No question, there has been a seismic shift in the Toronto rental market that no one saw coming, which is creating unique challenges for landlords to maintain profitability, as the market has tipped towards an over-supply of rental product when demand suddenly declined. Much of that falls squarely on the impact of the pandemic; COVID-19 has created shifts and fissures in the Toronto real estate market significantly, as I write about regularly in my COVID-19 & Toronto Real Estate series.
Along with changes to Airbnb rules (here’s my post called So Why Are There New Airbnb Regulations For Toronto?), the flow of immigration stemmed from border closures, the rise in the ‘work from home’ office, and the resulting need for more living space, the closing of many businesses and the resulting job losses, plus post-secondary education moving online for the academic year in most cases, demand has waned substantially for rental properties since we first experienced lockdown in Canada in March 2020. Meanwhile, the supply of product for rent has increased significantly – widening the gap – with Airbnb hosts turning to the long-term rental market and numerous condominium projects purchased by investors reaching completion.
And so what had been a razor-thin vacancy rate for some time in Toronto, seemingly overnight has shot directly upwards. It has heightened the competition to secure a credible tenant.
In this article from the Globe and Mail, “Toronto Apartment Vacancy Rates Spike To Record High, Monthly Rent Plunges“, statistics from Urbanation show that apartment vacancies rocketed to 5.7 percent last year (it was 1.1 percent at the end of 2019, and had remained under 2 percent for over a decade). This, unfortunately, is the highest the rate has been in 50 years.
Meanwhile, rents have fallen sharply. Apartment rents have fallen by about 10 percent, year-over-year and condo rents dropped by 14 per cent in the City of Toronto.
The Road Ahead?
While demand is weak for rental units, most analysts concur that this is a blip in a longer-term trend, although pundits differ in their timelines; some cite a return to Toronto norms by the end of 2021 while others believe the market will stall through 2022. Once most Canadians have received their vaccinations, and the risk or return of the Coronavirus has been minimized, we will start seeing the population at large returning to their work environments and engaging in the amenities that urban living provides. And although the Work From Home movement is likely to be a change that sticks with the professional class the most, we are inherently social creatures by nature, so there will be a desire by many to return to our previous familiar ways of life.
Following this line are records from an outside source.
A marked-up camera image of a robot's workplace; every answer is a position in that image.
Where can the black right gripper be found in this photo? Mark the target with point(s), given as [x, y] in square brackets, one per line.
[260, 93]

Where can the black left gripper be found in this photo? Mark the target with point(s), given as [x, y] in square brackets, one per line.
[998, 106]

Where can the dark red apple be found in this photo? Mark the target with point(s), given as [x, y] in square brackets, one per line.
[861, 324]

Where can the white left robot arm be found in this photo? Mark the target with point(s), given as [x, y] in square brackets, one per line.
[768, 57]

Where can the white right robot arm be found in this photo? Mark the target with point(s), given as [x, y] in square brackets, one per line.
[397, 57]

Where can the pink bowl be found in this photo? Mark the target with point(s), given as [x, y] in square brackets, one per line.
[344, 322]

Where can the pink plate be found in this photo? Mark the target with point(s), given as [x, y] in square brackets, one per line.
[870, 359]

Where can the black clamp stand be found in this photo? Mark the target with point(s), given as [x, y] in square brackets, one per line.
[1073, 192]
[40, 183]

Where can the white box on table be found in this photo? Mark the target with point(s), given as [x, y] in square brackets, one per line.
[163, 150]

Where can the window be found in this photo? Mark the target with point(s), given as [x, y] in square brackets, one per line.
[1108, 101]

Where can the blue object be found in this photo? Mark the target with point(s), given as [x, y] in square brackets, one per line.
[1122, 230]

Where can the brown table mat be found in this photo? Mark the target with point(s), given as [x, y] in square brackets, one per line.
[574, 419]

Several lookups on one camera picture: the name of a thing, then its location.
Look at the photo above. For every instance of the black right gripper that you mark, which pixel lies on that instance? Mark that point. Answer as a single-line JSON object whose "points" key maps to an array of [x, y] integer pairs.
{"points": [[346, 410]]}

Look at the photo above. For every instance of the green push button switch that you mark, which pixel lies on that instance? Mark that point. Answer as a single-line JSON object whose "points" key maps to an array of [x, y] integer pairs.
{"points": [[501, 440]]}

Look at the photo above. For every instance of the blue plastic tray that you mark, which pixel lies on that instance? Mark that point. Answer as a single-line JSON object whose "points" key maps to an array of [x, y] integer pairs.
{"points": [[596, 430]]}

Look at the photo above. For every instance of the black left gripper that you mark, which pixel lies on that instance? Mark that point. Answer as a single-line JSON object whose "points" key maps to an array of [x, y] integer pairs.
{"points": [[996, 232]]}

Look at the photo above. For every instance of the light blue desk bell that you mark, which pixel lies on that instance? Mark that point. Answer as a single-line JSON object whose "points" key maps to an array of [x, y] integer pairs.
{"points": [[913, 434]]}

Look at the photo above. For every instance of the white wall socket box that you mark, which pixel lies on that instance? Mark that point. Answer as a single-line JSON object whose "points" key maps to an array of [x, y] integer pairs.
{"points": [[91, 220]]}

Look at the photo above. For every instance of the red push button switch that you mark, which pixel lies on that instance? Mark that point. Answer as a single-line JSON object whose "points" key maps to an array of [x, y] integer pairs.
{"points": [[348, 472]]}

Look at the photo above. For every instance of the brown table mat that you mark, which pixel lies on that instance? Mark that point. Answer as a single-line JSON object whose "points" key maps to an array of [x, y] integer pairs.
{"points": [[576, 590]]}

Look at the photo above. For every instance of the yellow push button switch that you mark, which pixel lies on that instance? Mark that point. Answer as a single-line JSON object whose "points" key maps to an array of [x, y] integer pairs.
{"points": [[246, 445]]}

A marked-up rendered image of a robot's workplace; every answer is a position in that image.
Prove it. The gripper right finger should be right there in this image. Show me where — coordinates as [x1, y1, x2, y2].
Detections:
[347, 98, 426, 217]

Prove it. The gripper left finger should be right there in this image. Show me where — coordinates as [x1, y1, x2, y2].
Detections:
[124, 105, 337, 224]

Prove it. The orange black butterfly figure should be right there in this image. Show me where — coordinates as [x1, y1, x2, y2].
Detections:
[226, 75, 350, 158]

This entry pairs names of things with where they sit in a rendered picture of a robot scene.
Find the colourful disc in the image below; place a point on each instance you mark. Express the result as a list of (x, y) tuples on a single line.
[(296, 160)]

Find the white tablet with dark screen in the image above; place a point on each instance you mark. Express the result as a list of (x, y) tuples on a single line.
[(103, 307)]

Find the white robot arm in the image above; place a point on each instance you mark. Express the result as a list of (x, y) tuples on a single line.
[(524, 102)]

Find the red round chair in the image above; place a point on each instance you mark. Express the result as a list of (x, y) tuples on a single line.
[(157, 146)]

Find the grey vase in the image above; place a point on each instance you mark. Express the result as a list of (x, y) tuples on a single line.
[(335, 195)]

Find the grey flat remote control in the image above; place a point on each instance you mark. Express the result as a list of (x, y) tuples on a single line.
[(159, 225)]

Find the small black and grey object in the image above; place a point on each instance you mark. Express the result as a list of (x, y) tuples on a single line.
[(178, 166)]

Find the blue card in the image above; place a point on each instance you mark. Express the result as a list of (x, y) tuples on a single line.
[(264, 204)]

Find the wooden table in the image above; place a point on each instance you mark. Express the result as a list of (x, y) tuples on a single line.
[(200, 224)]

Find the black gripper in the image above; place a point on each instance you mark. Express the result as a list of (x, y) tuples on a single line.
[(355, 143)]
Similarly, the borders will re-open. Immigration will resume. The retail, fitness, food, and entertainment industries will resume in capacities as they once did, or similar. And with these, the appetite for rental housing in Toronto will reignite and rebound.
Here is some press from BlogTO and NOW Toronto, predicting what is forecast for the Toronto rental market in 2021:
For now, though, depending on where your investment property is located, its size and condition, and what features it has which makes it unique against your competition, growing vacancies, and a swift and steady uptick in supply mean that, as a landlord, it is more essential than ever to have a sound, proactive strategy in place to manoeuver Toronto’s rental market. For many, it’s no longer about keeping their rental property profitable but offsetting the high carrying costs with whatever supplemental income they can generate to mitigate the financial losses.
We’ve seen a fair bit in the press identifying where there is the greatest number of vacancies. Basically, the higher the density the greater the competition, and in Toronto “The Area Where Rents Are Falling The Fastest” is in the central core known as MLS District C01 located west of Yonge Street to Dufferin and from Bloor Street West south to Lake Ontario. It’s for these property owners where finding tenants is most challenging, but other locations are being impacted. Basically, the greater the similarity of rental product the more negotiable a landlord has to be, including “Landlords Offering Free Rent As An Incentive To Secure Tenants“.
Urbaneer has represented a number of landlords recently in their quest to secure tenants. In one instance, a one-bedroom newer contemporary condo near St. Lawrence Market was generating $2600 per month as a short-term furnished rental available for 3 to 6 month stays. As that market dried up, our client informed us he was emptying the suite of its contents and directed us to secure a qualified tenant immediately, which we placed within a few weeks of coming to market for $1750 per month. Although it was a drastic reduction in revenue, in part because furnished rentals have long earned higher rents than unfurnished, this pro-active client did well, as similar units in the area subsequently rented for sums less than this.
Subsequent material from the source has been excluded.